WHAT NEEDS TO BE DONE: Lines from the material below that hold the string "wooden" are what is needed; copy each of them.

SOURCE MATERIAL:
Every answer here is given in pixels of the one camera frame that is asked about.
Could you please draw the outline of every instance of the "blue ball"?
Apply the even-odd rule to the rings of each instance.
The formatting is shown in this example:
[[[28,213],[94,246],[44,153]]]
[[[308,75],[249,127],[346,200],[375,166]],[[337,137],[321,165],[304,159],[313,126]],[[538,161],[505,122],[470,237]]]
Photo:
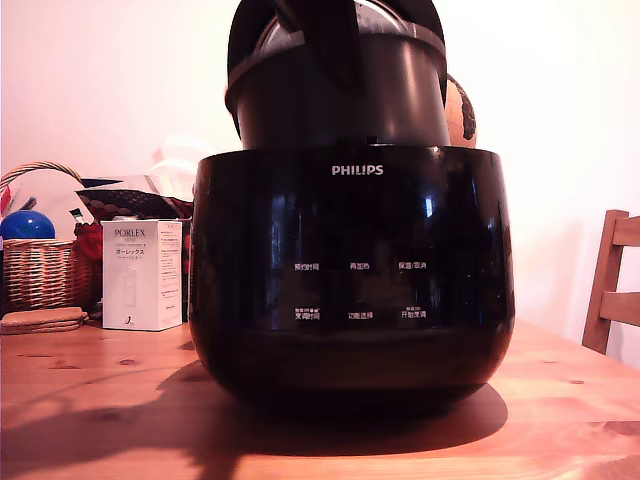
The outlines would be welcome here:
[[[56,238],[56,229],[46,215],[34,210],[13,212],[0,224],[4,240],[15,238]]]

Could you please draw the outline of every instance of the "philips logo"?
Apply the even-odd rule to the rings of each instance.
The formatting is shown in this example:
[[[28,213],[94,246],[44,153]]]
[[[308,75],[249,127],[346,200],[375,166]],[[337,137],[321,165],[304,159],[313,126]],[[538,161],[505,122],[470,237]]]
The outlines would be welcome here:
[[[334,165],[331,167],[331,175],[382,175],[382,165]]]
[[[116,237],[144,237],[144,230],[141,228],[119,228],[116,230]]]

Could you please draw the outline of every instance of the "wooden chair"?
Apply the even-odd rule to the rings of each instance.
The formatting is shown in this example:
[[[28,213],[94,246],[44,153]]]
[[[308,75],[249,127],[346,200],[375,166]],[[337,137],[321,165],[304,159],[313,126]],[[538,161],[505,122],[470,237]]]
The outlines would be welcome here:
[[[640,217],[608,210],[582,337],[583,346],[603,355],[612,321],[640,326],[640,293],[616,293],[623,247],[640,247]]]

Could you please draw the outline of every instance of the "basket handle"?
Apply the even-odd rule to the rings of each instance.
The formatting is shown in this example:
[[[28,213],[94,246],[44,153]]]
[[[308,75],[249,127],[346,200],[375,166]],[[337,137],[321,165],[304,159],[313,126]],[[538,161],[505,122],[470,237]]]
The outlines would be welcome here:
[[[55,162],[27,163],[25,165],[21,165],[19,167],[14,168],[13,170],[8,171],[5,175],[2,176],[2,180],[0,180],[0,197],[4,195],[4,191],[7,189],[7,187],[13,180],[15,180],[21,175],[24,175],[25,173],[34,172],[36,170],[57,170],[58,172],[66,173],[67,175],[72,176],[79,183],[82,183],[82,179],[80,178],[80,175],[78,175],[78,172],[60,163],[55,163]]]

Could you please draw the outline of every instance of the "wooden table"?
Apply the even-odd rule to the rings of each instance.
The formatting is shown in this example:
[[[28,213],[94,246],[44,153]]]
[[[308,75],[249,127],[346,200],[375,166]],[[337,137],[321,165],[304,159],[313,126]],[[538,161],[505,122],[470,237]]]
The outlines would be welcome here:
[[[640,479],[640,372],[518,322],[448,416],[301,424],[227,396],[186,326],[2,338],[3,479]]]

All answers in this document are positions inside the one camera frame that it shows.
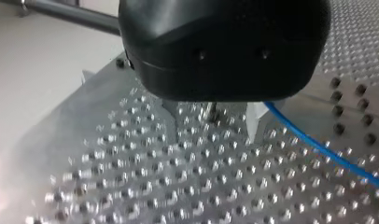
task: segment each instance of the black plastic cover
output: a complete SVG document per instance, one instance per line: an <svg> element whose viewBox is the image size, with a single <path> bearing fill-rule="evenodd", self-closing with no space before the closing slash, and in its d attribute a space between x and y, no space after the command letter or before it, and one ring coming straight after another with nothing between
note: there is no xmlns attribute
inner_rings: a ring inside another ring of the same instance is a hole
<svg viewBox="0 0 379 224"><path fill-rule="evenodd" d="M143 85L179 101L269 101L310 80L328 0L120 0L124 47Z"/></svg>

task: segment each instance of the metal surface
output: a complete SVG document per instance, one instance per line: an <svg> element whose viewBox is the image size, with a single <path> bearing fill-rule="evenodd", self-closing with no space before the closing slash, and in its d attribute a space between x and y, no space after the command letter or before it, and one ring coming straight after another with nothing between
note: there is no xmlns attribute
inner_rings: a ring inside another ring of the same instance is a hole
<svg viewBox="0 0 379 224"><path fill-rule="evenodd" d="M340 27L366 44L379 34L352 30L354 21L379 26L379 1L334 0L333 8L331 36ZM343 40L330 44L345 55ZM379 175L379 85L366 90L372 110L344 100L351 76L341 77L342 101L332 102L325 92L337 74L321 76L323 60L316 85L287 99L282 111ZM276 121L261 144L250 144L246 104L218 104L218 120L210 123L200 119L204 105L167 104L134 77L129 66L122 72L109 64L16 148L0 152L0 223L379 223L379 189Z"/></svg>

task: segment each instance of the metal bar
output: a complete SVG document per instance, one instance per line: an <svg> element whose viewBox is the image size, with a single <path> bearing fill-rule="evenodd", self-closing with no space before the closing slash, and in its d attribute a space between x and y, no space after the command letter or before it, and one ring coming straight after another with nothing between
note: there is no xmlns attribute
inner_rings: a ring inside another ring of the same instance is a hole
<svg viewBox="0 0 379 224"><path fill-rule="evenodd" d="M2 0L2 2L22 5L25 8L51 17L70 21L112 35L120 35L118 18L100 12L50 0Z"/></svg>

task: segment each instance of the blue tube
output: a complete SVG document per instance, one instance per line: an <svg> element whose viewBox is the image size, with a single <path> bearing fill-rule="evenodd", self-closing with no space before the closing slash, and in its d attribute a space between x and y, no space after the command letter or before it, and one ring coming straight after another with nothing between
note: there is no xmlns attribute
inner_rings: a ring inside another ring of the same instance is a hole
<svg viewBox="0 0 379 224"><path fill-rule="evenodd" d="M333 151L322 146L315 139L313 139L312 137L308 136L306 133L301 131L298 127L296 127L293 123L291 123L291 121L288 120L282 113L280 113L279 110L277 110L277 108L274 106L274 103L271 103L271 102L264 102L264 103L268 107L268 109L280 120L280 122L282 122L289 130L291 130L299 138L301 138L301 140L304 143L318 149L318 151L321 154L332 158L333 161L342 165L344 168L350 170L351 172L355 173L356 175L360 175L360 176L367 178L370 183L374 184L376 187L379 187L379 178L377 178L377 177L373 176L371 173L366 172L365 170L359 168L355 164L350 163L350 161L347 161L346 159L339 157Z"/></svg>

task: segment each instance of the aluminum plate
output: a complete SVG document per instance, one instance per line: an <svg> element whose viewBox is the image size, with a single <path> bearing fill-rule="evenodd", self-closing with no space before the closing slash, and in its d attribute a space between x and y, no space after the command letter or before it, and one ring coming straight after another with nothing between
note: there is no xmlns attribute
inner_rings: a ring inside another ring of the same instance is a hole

ANSWER TO THIS EXERCISE:
Could you please draw the outline of every instance of the "wooden chair"?
Could you please draw the outline of every instance of the "wooden table"?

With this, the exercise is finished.